どうせあやめ池の母親からだろうと思って、龍平は智代に電話に出るよう指示する。
「あなた、谷川淳子さんって女性の方から電話ですよ」
龍平は顔色を変えた。ようやく帰国した谷川淳子が、龍平の結婚を知って何か幼馴染みとしてお祝いの品を贈りたいと電話して来たのだ。龍平は彼女の名前だけ友達リストから削除したことを後悔するが、後の祭りだ。
結婚生活の最初のスタートから躓く龍平だった。
龍平と智代の新婚生活が始まった。
龍平は会社が大阪市内から東に外れた鶴見区茨田(まった)横堤という、往時は交通機関の無い不便な場所にあったから、学園前から毎日マイカーで通勤することになる。
智代は料理を作るのが好きで、朝から晩ご飯をオーブンを使ってつくることもあった。
ある時、残業で龍平の帰りが十時を回ったことがあった。智代は夕食には手をつけずにいた。龍平が交通事故を起こしたのかと心配で、食事が喉に通らなかったのだと智代は言った。

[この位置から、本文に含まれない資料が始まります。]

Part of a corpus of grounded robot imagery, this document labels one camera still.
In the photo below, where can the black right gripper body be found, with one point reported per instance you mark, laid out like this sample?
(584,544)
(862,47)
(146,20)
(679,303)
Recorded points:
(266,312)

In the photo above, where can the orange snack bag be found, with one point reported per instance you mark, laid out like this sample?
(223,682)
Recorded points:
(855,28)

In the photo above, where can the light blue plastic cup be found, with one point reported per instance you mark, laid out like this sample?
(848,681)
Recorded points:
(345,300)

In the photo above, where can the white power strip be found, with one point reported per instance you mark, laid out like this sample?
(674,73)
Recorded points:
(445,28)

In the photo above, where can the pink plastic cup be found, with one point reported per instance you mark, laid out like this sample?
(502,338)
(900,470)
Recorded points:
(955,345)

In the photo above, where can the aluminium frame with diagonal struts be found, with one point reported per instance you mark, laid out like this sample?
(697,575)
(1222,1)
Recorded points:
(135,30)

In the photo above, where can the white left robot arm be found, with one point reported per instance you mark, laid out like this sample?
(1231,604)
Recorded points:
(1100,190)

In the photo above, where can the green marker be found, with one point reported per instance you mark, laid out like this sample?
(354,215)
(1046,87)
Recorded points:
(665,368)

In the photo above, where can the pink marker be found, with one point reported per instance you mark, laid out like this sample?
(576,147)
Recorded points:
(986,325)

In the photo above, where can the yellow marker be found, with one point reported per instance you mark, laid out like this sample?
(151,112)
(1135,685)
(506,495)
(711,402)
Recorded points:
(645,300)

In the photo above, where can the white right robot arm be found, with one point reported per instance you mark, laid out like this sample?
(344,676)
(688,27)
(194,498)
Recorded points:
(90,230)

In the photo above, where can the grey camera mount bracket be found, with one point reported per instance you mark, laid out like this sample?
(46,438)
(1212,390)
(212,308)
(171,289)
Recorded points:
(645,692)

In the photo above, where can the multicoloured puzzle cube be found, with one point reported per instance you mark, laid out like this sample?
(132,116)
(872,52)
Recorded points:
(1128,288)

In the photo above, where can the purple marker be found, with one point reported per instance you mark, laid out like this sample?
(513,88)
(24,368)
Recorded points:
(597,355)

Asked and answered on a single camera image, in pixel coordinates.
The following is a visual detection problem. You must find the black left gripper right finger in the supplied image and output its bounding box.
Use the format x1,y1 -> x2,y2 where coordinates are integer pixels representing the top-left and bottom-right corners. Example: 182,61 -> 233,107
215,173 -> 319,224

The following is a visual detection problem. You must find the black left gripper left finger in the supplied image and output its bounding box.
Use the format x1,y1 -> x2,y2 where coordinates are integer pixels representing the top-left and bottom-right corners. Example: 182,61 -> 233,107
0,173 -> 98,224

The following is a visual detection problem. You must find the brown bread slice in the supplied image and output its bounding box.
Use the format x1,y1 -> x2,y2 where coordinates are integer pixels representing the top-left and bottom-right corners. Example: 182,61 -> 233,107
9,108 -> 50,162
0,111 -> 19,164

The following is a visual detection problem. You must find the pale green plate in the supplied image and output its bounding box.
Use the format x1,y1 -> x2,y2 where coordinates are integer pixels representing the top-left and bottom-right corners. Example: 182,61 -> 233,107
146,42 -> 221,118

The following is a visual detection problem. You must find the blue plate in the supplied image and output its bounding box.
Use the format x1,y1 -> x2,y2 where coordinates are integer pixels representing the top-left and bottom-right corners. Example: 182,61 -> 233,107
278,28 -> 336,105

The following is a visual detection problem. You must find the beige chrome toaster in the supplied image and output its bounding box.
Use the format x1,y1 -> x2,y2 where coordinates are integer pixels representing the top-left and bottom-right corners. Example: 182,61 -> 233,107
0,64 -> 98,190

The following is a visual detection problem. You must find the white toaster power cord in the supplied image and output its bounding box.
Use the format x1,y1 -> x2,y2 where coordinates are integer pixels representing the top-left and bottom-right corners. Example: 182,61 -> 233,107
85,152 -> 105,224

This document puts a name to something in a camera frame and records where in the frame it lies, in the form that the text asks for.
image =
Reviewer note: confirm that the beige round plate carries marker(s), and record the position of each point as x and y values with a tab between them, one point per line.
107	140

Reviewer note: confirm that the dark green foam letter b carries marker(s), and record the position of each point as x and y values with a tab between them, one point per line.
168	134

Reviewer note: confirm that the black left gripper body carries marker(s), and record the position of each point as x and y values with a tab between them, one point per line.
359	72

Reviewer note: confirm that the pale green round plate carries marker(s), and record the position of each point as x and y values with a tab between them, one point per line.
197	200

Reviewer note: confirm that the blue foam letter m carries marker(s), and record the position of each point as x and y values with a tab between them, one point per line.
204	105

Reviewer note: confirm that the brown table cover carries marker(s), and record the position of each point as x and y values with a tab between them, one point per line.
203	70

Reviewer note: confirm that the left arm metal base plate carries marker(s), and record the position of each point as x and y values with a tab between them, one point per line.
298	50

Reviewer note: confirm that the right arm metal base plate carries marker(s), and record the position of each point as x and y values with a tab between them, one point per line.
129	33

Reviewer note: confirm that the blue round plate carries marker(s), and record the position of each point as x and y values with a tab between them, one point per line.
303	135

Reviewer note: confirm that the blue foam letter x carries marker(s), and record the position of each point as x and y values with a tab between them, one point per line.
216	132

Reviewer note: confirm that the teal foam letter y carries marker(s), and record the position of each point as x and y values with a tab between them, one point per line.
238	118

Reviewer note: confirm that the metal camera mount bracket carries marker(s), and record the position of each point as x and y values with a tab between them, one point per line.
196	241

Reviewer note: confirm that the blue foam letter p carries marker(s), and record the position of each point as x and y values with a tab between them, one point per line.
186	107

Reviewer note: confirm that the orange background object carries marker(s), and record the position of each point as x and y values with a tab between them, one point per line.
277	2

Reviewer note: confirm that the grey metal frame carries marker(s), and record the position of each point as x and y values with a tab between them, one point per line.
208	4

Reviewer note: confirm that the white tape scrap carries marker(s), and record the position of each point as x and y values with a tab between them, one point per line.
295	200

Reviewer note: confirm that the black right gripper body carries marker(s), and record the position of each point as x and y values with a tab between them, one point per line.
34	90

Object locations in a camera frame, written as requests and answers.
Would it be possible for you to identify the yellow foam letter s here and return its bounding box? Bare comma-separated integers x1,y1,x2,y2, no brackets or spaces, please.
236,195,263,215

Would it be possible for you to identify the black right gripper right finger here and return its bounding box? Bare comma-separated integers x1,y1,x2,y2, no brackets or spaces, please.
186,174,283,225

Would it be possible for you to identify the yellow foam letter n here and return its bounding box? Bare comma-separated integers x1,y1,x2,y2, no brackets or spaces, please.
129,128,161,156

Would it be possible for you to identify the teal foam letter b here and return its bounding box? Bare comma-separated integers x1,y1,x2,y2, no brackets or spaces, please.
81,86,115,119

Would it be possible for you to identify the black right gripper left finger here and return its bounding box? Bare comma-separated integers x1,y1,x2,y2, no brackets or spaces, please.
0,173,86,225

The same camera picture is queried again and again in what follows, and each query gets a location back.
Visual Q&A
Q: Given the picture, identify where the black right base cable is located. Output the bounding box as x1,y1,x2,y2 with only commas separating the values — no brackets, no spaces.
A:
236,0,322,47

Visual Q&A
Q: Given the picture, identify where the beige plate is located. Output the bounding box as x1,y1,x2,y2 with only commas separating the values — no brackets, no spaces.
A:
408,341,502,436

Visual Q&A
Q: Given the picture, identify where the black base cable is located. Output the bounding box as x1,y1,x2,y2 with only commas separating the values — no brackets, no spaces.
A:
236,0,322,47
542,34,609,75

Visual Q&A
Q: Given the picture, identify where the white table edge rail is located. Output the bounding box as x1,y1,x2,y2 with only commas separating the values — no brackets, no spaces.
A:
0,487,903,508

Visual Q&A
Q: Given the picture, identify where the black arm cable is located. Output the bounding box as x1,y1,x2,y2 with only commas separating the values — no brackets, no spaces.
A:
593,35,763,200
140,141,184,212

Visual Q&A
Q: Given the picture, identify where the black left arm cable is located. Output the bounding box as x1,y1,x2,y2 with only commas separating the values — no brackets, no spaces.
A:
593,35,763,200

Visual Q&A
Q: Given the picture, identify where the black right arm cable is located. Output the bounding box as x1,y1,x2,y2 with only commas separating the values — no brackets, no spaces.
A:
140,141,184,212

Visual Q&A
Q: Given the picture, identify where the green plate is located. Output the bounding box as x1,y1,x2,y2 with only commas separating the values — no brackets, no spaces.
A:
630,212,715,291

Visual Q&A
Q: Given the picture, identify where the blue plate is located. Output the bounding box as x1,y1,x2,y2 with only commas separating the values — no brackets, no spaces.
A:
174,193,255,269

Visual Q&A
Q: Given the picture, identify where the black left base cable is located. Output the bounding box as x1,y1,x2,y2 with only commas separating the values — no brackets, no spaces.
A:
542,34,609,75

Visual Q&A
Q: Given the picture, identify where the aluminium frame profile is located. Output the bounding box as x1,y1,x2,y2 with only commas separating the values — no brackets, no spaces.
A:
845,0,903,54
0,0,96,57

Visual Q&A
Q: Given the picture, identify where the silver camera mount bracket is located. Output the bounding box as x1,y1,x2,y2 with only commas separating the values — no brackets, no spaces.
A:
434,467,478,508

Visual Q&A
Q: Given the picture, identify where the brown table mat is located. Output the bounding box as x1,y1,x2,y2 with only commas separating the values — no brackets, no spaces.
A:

またある夜、夕食の後、二階のリビングで二人でテレビを観ていたときだ。龍平はテレビの番組にすっかり夢中になっていた。
ふと振り返ると、智代がいない。
トイレにもいない。まさかと思いながら、玄関を開けて外に出てみた。
真っ暗な道の真ん中に、彼女はひとりぽつんと立っていた。
「こんなところで何をしてるの?」
「私はいなくてもいいのでしょ。あなたの意識の中に、私はいないわ」
「何言ってるんだ。もしも僕が何時までも出てこなかったら、君はどうするつもりだったの?」
「その時はあやめ池まで歩いて、泊めてもらうつもりだったわ」と智代はわあっと泣き出す。
「ごめん、ごめん、僕が悪かった」
龍平は智代を愛おしく思い、思い切り強く智代を抱きしめるのだった。